The typical group associated are ("train", "val")
.
Label
The label specifies the label of the target annotation. This is a string to indicate the object classification. For example, this annotation is a "person".
Mask
These annotations are in camera coordinates and provide the coordinates within
a camera image to where the annotated object exists. The mask is an array
of Float32 values which are normalized x and y coordinates as part of the
polygon that traces the shape of the target object. This array is a flattened
array, but to represent multiple polygons, NaN
values are placed to separate
individual polygons.
Box2D
These annotations are in camera coordinates and provide the coordinates within
a camera image to where the annotated object exists. The 2D bounding boxes
provide normalized x and y coordinates to a bounding box center along with
the width and height of the box in this format [xc, yc, width, height]
. This
box should surround a target object we wish to identify.
Box3D
The 3D boxes provide the absolute x, y, z coordinates to an object in world coordinates (typically meters) with the capture device, such as the Maivin, as the origin coordinate (0, 0, 0). The coordinates are in floating point meters. The bounding box also include the depth, width, height of the bounding box.
Note
We follow the 3D orientation as the Sensor Coordinate Frame which is consistent with the standard followed by ROS. In this frame, the x-axis points forward, the y-axis points left, and the z-axis points up.

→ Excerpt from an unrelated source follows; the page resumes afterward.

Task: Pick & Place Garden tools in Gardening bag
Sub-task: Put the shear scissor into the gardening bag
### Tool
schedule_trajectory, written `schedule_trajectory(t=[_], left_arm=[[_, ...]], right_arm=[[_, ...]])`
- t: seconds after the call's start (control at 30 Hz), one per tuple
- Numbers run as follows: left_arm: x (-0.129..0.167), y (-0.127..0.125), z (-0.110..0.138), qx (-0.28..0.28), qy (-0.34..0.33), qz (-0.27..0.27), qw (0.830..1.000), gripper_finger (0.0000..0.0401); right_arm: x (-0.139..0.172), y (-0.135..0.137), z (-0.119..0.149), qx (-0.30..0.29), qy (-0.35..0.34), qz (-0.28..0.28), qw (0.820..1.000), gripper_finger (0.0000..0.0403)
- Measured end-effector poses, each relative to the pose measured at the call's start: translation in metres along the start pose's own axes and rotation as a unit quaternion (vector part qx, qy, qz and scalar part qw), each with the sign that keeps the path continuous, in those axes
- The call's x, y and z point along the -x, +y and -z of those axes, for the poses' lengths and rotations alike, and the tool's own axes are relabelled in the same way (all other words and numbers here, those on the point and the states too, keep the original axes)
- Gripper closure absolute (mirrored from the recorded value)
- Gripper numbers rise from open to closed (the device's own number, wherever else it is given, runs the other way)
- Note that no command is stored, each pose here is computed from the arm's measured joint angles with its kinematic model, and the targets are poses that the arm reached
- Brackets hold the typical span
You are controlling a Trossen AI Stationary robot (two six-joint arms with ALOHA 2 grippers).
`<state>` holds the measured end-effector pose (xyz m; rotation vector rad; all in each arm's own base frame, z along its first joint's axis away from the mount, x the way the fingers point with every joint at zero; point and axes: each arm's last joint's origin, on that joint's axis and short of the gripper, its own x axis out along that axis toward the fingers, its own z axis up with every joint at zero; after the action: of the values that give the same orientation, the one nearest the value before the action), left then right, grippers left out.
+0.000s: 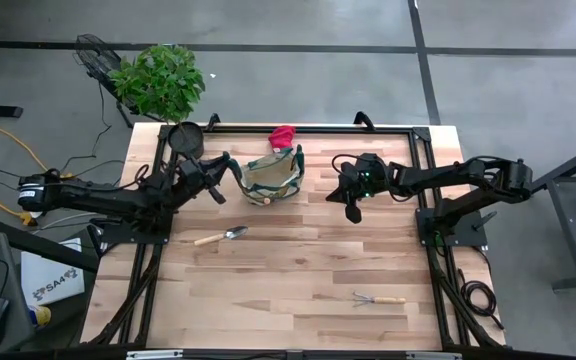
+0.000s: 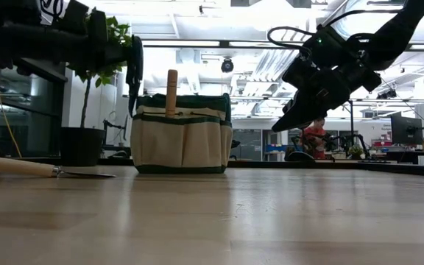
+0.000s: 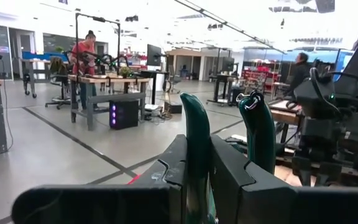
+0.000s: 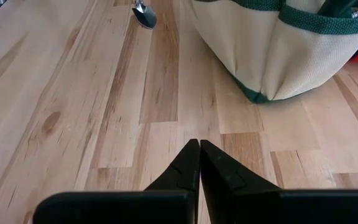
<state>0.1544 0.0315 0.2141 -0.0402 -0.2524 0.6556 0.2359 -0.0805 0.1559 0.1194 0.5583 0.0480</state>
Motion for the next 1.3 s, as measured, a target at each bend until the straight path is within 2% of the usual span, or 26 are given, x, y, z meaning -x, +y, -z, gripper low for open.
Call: schedule_trajectory(t=[0.47,0.77,0.97,1.17,1.3], left_arm=[[-0.005,-0.003,0.007,0.009,0.009,-0.001,1.0,0.0366],[-0.007,-0.003,0.011,0.024,0.008,-0.038,0.999,0.0366],[-0.007,-0.002,0.008,0.042,-0.005,-0.04,0.998,0.0366],[-0.007,-0.003,0.012,-0.005,0.012,-0.029,0.999,0.0366],[-0.007,-0.006,0.013,-0.032,0.019,0.015,0.999,0.0366]], right_arm=[[0.0,0.0,-0.001,0.003,-0.007,0.001,1.0,0.0399],[0.0,0.0,-0.001,0.004,-0.007,0.001,1.0,0.0399],[0.0,0.0,-0.001,0.005,-0.006,0.001,1.0,0.0399],[0.0,0.0,0.0,0.003,-0.002,0.0,1.0,0.0399],[0.0,0.0,0.0,0.003,-0.002,0.0,1.0,0.0399]])
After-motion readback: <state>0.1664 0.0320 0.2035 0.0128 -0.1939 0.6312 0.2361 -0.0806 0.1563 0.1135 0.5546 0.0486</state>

The 3D bounding box will be stored in this format [x, y, z, depth, width, height]
.
Location
The location field is saved as an array of floats which represent the (longitude, latitude) of the location.
Pose
The pose field is saved as an array of float which represent the Roll Pitch and Yaw of the camera in degrees.
Degradation
This column is optional, but it is mentionable to highlight the dynamic schemas
characteristic. This column identifies the level of degradation imposed
on the images during recording. The values can either be [None, "low", "medium", "high"]
.
None could indicate the camera is not obstructed at all and the objects are
entirely visible. A low degradation could indicate there is some level of obstruction on the
camera, but the targets are still quite visible. A medium degradation could indicate a higher
obstruction and the targets are visible, but it's not very obvious. A high degradation could
indicate the camera is completely obstructed and the objects cannot be seen anymore.
A good example of these degradations is provided for the Blur augmentation under Vision Augmentations.
Status
The status column is generated during the auto-annotations which provides values as either "valid" or "edit". This helps us identify which samples requires the most attention as denoted by the "edit" status. An "edit" status is based on an incomplete set of annotations. For example, a segmentation mask could exist for this annotation, but it is missing a 3D bounding box, etc. A "valid" status indicates a complete set of annotations a 2D bounding box, segmentation mask, and a 3D bounding box.